Product codes are needed to indicate types of securities such as derivatives, interest-rate swaps and others. ISDA classifications, CIF codes, ISINs and CUSIPs are a few of the most commonly used code formats. Establishing what classification system an institution will use throughout its operations, and then mapping all other classifications to it, is an important step for making a central financial products data repository work. With investment banks readying themselves for compliance with the Fundamental Review of the Trading Book (FRTB) regulation in 2022, and with the risk data aggregation and risk reporting (RDARR) requirements of BCBS 239 not yet met across all data types in many banks, having consistency in financial product management is a necessary step. Formal product master data management practices and a central product master solution then look like fundamental essentials.
In addition, the sell side needs data consistency to support formalizing new products, in advance of trading. This requires consolidating data from various systems into one location, with a standardized product code set. Without a prescribed, automated process, banks are likely sending forms and emails internally, seeking approval from different departments, before being able to trade new products.
The variety of functional needs and bespoke workflows historically led sell side firms to build product data management systems in-house or to make-do with spreadsheets and check lists. Often, investment banks building their own systems, and maintaining their own product master, find that it doesn’t give them any competitive advantage.

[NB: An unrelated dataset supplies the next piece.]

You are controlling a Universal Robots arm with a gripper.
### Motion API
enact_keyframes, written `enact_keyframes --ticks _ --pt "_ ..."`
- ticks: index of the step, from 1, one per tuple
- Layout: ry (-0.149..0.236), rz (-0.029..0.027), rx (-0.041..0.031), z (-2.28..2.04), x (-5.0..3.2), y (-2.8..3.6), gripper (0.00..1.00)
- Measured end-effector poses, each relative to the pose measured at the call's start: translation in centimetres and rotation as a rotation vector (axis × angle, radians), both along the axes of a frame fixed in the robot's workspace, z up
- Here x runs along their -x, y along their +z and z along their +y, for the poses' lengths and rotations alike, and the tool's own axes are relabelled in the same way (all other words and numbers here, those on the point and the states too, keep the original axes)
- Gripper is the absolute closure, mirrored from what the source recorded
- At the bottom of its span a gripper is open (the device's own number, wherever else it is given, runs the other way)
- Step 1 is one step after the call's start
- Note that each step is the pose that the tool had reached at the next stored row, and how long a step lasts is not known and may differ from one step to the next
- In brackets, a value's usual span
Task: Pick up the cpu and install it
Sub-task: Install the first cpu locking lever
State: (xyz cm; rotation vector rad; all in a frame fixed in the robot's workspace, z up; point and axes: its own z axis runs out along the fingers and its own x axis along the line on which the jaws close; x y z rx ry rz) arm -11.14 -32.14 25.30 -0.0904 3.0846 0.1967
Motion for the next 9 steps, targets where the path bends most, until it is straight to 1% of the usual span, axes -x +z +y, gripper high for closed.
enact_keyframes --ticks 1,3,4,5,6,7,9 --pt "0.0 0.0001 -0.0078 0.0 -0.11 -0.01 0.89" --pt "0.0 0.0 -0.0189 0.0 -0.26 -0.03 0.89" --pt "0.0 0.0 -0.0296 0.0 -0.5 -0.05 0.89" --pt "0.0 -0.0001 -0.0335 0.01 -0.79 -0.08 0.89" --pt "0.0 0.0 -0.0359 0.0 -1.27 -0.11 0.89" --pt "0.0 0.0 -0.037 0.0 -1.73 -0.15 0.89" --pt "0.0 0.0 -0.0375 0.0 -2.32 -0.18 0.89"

Going Forward with Financial Product Management
For both the buy and sell sides, the quality of data relating to products is critical and yet hard to measure. This is because metrics around data quality often don’t exist, so improvements are difficult to evidence. A central product master becomes a key component for improving data quality and generating evidence of the extent of quality improvement over time. Overall, a product master data management solution that forms part of the overall enterprise data management platform or investment data warehouse can do much better at ensuring product data is a useful asset across the business, rather than a resource-consuming operational risk.